Pixel classification using Scikit-learn#

Pixel classification is a technique for assigning pixels to multiple classes. If there are two classes (object and background), we are talking about binarization. In this example we use a random forest classifier for pixel classification.

See also

from sklearn.ensemble import RandomForestClassifier

from skimage.io import imread, imshow
import numpy as np
import napari

As example image, use the image set BBBC038v1, available from the Broad Bioimage Benchmark Collection Caicedo et al., Nature Methods, 2019.

image = imread('../../data/BBBC038/0bf4b1.tif')

imshow(image)
<matplotlib.image.AxesImage at 0x18eb2581310>
../_images/02_scikit_learn_random_forest_pixel_classifier_3_1.png

For demonstrating how the algorithm works, we annotate two small regions on the left of the image with values 1 and 2 for background and foreground (objects).

annotation = np.zeros(image.shape)
annotation[0:10,0:10] = 1
annotation[45:55,10:20] = 2

imshow(annotation, vmin=0, vmax=2)
C:\Users\rober\miniconda3\envs\bio_39\lib\site-packages\skimage\io\_plugins\matplotlib_plugin.py:150: UserWarning: Low image data range; displaying image with stretched contrast.
  lo, hi, cmap = _get_display_range(image)
C:\Users\rober\miniconda3\envs\bio_39\lib\site-packages\skimage\io\_plugins\matplotlib_plugin.py:150: UserWarning: Float image out of standard range; displaying image with stretched contrast.
  lo, hi, cmap = _get_display_range(image)
<matplotlib.image.AxesImage at 0x18eb2683af0>
../_images/02_scikit_learn_random_forest_pixel_classifier_5_2.png

Generating a feature stack#

Pixel classifiers such as the random forest classifier takes multiple images as input.
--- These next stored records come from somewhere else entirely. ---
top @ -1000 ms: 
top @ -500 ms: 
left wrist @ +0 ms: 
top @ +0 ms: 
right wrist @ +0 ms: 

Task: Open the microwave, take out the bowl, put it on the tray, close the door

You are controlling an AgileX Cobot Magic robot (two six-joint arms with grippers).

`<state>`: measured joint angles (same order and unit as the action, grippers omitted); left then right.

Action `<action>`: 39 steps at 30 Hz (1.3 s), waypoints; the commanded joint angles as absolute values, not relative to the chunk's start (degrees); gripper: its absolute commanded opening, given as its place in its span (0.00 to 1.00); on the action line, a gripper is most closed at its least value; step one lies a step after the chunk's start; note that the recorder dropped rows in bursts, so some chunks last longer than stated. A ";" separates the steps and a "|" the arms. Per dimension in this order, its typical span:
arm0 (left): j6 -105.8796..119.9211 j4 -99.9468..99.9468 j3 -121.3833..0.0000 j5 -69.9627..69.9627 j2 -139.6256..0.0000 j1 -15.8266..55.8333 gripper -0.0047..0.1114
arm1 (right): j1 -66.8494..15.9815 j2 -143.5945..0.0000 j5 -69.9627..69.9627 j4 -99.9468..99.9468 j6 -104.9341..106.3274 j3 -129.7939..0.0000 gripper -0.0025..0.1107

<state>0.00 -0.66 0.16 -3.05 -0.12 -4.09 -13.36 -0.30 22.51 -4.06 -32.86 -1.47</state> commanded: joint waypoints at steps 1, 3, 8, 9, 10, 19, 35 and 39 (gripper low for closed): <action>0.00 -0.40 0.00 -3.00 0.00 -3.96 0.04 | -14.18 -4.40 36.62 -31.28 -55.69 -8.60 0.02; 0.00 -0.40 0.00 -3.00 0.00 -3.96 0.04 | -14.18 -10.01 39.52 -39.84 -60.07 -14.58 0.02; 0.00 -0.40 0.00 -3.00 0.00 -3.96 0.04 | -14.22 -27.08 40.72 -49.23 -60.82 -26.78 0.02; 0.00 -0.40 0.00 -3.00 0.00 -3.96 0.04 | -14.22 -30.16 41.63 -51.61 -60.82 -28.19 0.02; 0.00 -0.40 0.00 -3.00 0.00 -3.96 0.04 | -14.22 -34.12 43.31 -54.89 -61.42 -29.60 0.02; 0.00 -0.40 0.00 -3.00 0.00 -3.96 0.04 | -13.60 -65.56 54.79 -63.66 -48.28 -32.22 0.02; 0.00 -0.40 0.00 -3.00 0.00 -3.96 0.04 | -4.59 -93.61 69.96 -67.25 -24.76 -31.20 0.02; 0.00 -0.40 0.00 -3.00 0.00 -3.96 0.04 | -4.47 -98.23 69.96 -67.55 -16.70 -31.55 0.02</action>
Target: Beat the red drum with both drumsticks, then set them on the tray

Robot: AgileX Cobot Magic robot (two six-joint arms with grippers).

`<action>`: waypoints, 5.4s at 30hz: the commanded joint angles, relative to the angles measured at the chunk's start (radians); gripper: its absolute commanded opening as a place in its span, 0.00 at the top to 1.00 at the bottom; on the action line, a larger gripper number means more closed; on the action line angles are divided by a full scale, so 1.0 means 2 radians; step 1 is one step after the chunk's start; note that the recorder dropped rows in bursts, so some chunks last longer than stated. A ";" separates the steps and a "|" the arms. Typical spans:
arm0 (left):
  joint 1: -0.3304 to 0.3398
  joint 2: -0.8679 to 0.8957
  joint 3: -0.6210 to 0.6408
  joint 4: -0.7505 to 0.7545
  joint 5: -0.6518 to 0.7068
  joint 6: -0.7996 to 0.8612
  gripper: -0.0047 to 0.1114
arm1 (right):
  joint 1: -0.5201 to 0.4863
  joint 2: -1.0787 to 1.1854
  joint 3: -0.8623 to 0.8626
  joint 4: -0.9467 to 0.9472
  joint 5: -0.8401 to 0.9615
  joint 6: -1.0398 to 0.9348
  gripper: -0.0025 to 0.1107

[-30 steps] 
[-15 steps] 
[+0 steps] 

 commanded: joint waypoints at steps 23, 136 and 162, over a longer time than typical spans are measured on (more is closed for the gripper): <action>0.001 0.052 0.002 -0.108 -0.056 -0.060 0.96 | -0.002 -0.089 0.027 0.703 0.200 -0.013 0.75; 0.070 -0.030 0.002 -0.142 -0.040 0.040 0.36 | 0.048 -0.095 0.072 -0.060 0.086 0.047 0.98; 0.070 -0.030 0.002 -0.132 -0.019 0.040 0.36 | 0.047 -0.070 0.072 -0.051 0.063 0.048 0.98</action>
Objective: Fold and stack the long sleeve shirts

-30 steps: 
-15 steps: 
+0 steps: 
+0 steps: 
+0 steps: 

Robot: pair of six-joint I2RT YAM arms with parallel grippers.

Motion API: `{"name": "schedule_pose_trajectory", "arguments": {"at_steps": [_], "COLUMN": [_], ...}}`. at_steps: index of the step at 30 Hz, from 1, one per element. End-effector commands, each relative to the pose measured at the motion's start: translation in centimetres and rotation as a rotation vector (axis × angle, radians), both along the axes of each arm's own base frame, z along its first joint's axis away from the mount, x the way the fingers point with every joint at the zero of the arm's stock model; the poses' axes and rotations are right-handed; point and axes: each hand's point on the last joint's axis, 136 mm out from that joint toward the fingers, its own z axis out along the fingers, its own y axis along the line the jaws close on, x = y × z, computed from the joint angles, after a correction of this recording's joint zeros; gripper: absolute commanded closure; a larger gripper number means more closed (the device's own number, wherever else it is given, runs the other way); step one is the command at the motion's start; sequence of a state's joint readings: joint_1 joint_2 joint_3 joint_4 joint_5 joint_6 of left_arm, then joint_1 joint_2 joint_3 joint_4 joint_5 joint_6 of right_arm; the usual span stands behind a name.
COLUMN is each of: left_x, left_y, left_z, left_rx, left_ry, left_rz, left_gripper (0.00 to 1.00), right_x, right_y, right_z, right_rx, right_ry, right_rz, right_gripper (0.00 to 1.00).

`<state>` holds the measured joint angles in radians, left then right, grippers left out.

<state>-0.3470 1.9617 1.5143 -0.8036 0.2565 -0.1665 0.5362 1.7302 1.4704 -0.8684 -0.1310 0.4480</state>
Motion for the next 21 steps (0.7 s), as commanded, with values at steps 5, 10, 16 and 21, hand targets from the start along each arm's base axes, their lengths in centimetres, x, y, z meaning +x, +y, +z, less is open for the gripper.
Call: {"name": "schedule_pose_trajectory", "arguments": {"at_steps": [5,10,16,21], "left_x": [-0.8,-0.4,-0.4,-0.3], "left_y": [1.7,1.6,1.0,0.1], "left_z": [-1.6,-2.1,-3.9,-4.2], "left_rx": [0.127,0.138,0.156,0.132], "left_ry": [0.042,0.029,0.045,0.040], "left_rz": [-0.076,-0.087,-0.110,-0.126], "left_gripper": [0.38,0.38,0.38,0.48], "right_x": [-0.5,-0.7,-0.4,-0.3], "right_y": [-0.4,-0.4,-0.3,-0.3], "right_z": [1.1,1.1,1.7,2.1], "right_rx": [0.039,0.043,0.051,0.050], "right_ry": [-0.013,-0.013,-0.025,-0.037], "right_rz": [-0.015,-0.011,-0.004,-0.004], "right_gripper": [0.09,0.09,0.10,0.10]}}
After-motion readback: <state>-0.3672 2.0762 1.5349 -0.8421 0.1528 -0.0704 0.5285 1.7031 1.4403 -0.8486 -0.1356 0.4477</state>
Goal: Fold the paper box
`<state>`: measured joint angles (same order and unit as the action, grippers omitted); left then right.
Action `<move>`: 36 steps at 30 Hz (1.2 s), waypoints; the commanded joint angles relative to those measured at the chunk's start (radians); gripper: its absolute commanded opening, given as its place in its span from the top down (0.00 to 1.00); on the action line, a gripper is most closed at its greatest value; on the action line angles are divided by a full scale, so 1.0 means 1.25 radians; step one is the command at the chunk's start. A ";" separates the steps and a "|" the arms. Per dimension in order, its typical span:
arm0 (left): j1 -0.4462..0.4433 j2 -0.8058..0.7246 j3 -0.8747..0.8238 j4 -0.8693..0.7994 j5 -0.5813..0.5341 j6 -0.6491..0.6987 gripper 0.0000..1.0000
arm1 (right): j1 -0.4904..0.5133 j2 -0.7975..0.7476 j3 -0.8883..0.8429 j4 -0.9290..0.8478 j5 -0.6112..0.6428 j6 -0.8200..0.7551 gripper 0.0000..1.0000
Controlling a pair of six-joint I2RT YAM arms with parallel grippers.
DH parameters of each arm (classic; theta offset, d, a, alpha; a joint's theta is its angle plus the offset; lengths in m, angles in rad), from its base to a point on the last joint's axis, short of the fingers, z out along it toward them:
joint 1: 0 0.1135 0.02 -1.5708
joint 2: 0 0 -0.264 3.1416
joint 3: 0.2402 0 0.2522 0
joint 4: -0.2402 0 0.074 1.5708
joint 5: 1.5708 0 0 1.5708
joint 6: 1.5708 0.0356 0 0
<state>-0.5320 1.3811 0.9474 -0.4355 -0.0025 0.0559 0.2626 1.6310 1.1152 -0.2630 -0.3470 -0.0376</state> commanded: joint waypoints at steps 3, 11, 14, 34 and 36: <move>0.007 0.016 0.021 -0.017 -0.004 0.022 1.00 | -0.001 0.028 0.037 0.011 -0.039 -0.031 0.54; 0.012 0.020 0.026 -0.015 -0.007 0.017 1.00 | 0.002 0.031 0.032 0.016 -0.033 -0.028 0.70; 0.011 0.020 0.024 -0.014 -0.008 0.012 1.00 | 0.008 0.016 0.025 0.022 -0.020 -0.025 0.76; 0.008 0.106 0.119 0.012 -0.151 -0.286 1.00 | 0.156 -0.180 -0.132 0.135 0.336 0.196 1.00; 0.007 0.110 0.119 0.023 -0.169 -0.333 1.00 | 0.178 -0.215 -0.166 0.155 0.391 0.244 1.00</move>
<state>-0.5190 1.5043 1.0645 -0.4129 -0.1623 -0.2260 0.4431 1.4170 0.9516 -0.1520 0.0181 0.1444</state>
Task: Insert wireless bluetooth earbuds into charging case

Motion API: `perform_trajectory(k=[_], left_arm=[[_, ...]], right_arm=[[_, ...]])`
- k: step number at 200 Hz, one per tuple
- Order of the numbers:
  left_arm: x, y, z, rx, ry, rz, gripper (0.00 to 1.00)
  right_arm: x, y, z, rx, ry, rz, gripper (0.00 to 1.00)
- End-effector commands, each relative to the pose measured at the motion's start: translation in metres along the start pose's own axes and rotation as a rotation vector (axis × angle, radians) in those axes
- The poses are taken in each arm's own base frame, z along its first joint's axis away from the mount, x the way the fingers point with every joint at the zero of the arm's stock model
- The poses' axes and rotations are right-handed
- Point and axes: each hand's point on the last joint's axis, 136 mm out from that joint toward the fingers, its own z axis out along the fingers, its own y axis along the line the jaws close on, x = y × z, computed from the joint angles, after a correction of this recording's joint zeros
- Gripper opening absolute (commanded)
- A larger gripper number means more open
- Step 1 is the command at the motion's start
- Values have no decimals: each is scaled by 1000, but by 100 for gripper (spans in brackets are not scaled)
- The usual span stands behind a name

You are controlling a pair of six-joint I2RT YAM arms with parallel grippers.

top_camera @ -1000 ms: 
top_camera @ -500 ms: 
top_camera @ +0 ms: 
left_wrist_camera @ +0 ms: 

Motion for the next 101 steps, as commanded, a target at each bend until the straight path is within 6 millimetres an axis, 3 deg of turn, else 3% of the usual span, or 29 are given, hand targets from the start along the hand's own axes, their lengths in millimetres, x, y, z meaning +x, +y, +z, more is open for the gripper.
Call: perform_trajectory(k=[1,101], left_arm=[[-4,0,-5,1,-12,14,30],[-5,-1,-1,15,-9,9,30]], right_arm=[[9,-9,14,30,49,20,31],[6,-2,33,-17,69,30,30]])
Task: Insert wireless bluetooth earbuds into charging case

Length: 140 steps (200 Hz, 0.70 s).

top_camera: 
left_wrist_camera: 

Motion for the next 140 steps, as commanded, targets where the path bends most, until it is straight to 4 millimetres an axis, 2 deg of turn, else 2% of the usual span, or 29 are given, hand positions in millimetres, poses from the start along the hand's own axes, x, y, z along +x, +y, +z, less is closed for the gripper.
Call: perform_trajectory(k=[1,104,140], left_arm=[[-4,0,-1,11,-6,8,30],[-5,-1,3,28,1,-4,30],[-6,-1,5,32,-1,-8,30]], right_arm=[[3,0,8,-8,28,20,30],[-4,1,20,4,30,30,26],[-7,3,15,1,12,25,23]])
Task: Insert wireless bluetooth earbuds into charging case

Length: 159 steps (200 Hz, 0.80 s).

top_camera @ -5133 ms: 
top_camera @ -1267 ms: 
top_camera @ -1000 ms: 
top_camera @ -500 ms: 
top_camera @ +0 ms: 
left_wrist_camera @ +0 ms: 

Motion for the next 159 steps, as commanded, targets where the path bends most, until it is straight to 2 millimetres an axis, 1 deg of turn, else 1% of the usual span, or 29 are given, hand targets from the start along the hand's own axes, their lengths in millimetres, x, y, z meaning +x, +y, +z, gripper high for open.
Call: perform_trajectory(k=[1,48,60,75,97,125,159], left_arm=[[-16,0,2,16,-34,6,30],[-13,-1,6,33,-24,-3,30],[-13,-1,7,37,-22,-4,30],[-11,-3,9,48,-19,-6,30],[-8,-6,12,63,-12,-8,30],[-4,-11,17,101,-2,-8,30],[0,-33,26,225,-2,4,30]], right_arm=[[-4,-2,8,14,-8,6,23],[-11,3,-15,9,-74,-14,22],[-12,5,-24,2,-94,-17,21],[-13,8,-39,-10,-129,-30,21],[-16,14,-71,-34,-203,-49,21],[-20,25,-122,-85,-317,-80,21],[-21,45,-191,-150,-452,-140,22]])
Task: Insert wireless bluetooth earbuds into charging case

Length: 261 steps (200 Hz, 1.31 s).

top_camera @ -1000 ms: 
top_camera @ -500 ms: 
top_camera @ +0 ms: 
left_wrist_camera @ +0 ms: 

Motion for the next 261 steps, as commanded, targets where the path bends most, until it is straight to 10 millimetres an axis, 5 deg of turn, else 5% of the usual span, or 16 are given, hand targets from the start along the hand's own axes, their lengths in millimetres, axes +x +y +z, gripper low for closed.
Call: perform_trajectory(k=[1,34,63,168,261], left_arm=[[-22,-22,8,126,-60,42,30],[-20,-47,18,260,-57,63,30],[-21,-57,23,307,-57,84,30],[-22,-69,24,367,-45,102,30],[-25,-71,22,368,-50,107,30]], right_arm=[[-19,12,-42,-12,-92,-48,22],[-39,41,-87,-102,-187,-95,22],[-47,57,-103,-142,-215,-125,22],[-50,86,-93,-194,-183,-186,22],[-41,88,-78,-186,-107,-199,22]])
We typically call these images a feature stack because for every pixel exist now multiple values (features). In the following example we create a feature stack containing three features:

  • The original pixel value

  • The pixel value after a Gaussian blur

  • The pixel value of the Gaussian blurred image processed through a Sobel operator.

Thus, we denoise the image and detect edges. All three images serve the pixel classifier to differentiate positive an negative pixels.

from skimage import filters

def generate_feature_stack(image):
    # determine features
    blurred = filters.gaussian(image, sigma=2)
    edges = filters.sobel(blurred)

    # collect features in a stack
    # The ravel() function turns a nD image into a 1-D image.
    # We need to use it because scikit-learn expects values in a 1-D format here. 
    feature_stack = [
        image.ravel(),
        blurred.ravel(),
        edges.ravel()
    ]
    
    # return stack as numpy-array
    return np.asarray(feature_stack)

feature_stack = generate_feature_stack(image)

# show feature images
import matplotlib.pyplot as plt
fig, axes = plt.subplots(1, 3, figsize=(10,10))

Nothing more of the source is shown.